今日知り合いになれたのは、良い人ばっかり。
「そっか……七草さん。疑ったりしてゴメンね。お詫びに、私の事呼び捨てにしても良いから」
「え、えーっ? それは……」
戸惑うわたしに、紅野さんはコツン、と軽くチョップした。
痛くないけど、こそばゆい。
「話、合わせといてよ。きっかけ探してたんだから」
「ふえ?」
「こう言うトコは鈍いのねえ。要するに、お友達だからもっと砕けた呼び方で呼び合おう、って言ってるの。私も、鈴菜って呼ぶから」
そっぽを向きながら、紅野さんはそんなコトを言ってきた。
嬉しい。
ホントに嬉しい!
「う、うん。わかったよっ。それじゃ、わたしは芹香ちゃんって呼ぶね」
「呼び捨てじゃないんだ……ま、それでも良いけど」
「あ、やっぱりストップっ。芹ちゃんの方が、親しげで良いよね?」
「どっちでも良い」
こうして、わたしは名前で呼び合えるお友達に初日から恵まれた。
やはー、良かったよー。
「初々しいの」
そんなわたし達の様子を、お隣さんは目を細めて眺めていた。
そうだ、折角だし、この人ともお友達になっておきたいな。
「えっと、お名前……あ、わたし、七草鈴菜って言います」
「そう言えば、自己紹介しておらんかったの。普通はホームルームの最初に行うものなのだが……奇妙な担任よの」
苦笑しつつ、愛嬌のある顔を見せる。
「妾は、桔梗。蓮葉桔梗と言う。どう呼んでくれても構わんが、お勧めは桔梗ちゃん、かの。妾のそこはかとないか弱さがよう現われとる」
「うん、なんかわかるよ。それじゃ、桔梗ちゃんって呼ぶよ」
「素直なのは良き事よ。では、妾も遠慮なく鈴菜ちゃんと呼ばせて貰おう。ふむ、思いの他、初日に友人を得たのは僥倖だった」
わ、二人目のお友達認定だ!
意外だったけど――――桔梗ちゃんは話してみると、そんなに大人っぽくはなかった。
けっこう、波長って言うか、リズムが合いそう。
「それじゃ、私ともお友達の契りを交わす? 桔梗さん」
「特に断る理由はないの。では、こちらは芹香ちゃん、と呼ばせて貰うとしよう」
わたしを挟んで、二人もお友達に。
お友達の輪が広がって行く瞬間に、なんか感激。
「待たせたなコノヤロー」
そんな最中、難漢字先生が戻ってきた。
気のせいか、お顔がふやふやになってる。
「諸事情で、俺は早く家に帰らなくちゃならなくなった。
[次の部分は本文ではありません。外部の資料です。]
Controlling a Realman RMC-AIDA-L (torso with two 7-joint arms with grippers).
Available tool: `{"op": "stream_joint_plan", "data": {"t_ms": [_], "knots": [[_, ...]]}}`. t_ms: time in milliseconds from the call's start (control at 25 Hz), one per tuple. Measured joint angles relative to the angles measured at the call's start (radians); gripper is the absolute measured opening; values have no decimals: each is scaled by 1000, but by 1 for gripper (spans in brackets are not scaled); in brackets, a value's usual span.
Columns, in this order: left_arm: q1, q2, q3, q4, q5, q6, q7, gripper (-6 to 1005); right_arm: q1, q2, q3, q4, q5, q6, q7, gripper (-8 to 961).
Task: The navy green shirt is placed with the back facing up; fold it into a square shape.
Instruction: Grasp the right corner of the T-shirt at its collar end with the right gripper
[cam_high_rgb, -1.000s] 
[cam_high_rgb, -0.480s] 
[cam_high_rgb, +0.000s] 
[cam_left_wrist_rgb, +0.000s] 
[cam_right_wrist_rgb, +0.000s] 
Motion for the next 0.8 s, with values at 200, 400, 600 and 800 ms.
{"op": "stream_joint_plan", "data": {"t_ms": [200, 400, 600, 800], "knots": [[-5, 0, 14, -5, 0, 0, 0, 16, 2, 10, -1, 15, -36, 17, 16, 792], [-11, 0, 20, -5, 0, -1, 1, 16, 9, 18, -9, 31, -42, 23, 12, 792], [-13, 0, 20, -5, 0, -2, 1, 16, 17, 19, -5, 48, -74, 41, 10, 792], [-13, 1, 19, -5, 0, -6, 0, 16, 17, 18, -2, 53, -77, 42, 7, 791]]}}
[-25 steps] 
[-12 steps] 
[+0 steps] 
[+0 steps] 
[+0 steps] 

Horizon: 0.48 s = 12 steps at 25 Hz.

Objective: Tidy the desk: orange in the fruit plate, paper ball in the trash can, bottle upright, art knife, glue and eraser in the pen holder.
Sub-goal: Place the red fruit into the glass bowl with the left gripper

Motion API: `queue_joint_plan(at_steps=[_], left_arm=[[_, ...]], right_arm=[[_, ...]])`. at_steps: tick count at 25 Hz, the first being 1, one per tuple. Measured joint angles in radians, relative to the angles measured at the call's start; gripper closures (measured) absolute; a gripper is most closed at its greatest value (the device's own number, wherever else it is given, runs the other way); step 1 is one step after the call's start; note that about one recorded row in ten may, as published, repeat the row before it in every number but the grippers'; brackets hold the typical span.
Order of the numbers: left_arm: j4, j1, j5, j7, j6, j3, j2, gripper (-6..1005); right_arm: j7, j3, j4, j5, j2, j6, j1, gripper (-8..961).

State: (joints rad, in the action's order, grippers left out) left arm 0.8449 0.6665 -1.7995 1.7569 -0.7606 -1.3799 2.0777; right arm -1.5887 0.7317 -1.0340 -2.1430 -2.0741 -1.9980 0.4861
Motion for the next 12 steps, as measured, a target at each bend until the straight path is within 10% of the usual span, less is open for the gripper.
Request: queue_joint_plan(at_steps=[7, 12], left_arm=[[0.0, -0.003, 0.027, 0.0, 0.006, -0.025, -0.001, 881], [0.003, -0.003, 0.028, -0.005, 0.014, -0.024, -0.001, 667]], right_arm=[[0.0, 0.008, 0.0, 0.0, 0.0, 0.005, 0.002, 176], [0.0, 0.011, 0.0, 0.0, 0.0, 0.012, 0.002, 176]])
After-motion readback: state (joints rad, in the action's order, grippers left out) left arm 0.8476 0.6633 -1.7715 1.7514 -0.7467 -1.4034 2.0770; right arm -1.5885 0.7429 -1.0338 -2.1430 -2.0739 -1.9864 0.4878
今日は中止だ! 明日、改めて剣を作ってもらうから、気を抜くなよバカヤロー」
あれ、結局今日は作らないのかー。
でも、今日が明日になっても、何も変わらないような……
「んじゃ、教科書配っとくから、予習してーヤツは勝手にやっとけ」
あ、教科書、今日貰えるんだ。
それだったら、何か変えられるかもしれない。
一夜漬けでも、一生懸命やれば、きっと。
「それじゃ、決まりね」
「うむ」
ぐっぐっと拳を握るわたしの真横とまん前で、二人が意思の疎通を図ってる。
「え? 何が?」
「決まってるでしょ」
紅野さん……じゃなくて、芹ちゃんは、何処か燃えるような目で、わたしに
微笑み掛けて来た。
「三人でお勉強会よ。今日中に剣を作れるようになっておきましょ」
そして――――
わたしの記念すべき登校初日は、お友達と一緒に、剣のお勉強会をするコトになったのでした。